HIRS ve AZİM'İN TANIMI

Sözlükte hırs; “bir şeyi şiddetle arzu etme, ona aşırı derecede tutkun olma, şiddetli ve sonu gelmeyen istek, taşkın arzu, aç gözlülük” gibi anlamlara gelmektedir.[1] Istılahta genellikle mal, mevki, şöhret, ilim gibi maddî veya mânevî imkânları elde etme yahut daha genel olarak belli bir amacı gerçekleştirme hususunda kişinin bütün benliğini saran tutkular için kullanılır.[2] Hırsta sebepleri atlamak vardır. Ahlak ve erdemli olmanın önemi yoktur. Her yol mübahtır. Bu sebeple mekruh ve harama girmek netice verebilir. Ayrıca teennî ve sabır yoktur. Tevekkül ve kanaat yoktur. Bu sebeple hırs hasaret getirir denilmiştir.

Azim ise sebeplere ve âdetullaha riayet ederek teenni ile yapılan mücadele, gayret ve çalışmadır. Azim; sabırla meşru dairede yani Allah'ın helal kıldıkları üzerine takip edilen yoldur. Örneğin kişinin zengin olmak için helal dairede, sabırla, teenni ile, bütün basamaklara uyarak, harama düşmeden gayret etmesi azimdir. Nitekim “Ve (yine bildirilmedi mi ki) şübhesiz insan için, (kendi) çalıştığından başkası yoktur!”[3] âyeti bu hakikate işaret etmektedir. Ancak kişinin zengin olmak için acele etmesi, sebepleri yok sayması, teenniyi elden bırakması, haram helal fark etmeksizin her yola ve kazanca tamah etmesi, neticede doğan sonuca tevekkül ve kanaat etmemesi vb. ise hırstır.

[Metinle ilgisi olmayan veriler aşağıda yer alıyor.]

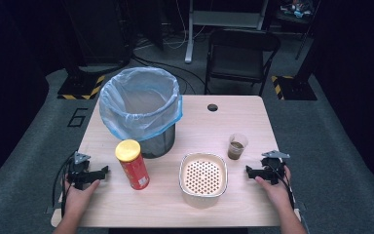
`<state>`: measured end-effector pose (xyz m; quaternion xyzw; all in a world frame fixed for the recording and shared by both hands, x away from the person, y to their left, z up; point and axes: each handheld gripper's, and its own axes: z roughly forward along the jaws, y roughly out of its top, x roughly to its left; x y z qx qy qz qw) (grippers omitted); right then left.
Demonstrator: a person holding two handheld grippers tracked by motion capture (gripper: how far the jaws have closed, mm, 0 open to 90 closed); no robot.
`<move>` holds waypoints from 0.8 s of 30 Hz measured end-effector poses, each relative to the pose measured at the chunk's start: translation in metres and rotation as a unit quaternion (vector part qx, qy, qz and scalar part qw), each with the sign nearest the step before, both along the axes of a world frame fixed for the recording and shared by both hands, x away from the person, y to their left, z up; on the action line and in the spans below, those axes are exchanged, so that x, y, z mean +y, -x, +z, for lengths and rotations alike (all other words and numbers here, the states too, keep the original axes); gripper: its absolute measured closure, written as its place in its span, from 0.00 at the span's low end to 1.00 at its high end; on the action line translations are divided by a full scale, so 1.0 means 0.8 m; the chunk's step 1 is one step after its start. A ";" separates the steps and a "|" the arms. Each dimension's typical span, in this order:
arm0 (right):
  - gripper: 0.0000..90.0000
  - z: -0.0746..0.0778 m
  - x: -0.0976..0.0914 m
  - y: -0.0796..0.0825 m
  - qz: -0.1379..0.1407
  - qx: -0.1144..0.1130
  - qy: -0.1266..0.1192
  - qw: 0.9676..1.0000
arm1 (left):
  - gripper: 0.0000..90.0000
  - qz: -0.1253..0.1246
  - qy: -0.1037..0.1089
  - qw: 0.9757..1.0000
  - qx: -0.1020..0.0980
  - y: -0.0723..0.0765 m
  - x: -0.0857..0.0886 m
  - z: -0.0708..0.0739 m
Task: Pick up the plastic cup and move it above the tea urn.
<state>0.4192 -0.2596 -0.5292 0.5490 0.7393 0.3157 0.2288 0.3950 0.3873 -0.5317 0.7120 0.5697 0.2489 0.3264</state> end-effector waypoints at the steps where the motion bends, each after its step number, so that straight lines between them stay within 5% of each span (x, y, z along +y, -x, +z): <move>1: 0.00 0.000 0.000 0.000 0.002 0.002 0.000 1.000 | 0.14 0.000 0.000 1.000 0.000 0.000 0.000 0.000; 8: 0.00 0.000 0.001 0.001 0.004 0.001 -0.001 1.000 | 0.13 -0.022 -0.005 1.000 -0.001 0.003 0.001 0.000; 19: 0.02 0.000 0.002 0.003 -0.002 -0.001 0.002 1.000 | 0.13 -0.014 0.000 1.000 0.000 0.006 -0.003 0.000; 24: 0.10 0.002 0.003 0.009 0.002 -0.008 -0.001 1.000 | 0.13 -0.014 0.000 1.000 0.000 0.006 -0.003 0.000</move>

Yahut bir kişi çok arzuladığı amacı uğruna bir sınava girer. Eğer kişi bu sınavı kazanmak uğruna düzenli çalışır, sabırla programını takip eder, başkalarının hakkına girmeyecek şekilde o basamakları tek tek gayretle çıkarsa bu azimdir. Ancak aynı kişi bu sınavı kazanmak için erdemi ile çalışmayı terk ederse, gayretle dersilerini ve programını takip etmezse, bazı sebeplere uymazsa ancak hedefine ulaşmak için de basamakları atlayarak, kısa yoldan, gayr-ı ahlaki ve helal olmayan yollardan devam eder kopya, torpil, soruları çarpma vs yollara sulük ederse bu azim değil hırs olur. 

Rabbimiz insanlardan bazı kimselerin çok hırslı olduğunu şu âyetlerle bizlere bildirmiştir;  

“(O ateş, Hakk'a) arkasını dönüp (itâatten) yüz çeviren ve (mal) toplayıp da saklayan kimseyi (kendine) çağırır! Şüphesiz ki insan, çok hırslı (ve sabırsız) yaratılmıştır!”[4]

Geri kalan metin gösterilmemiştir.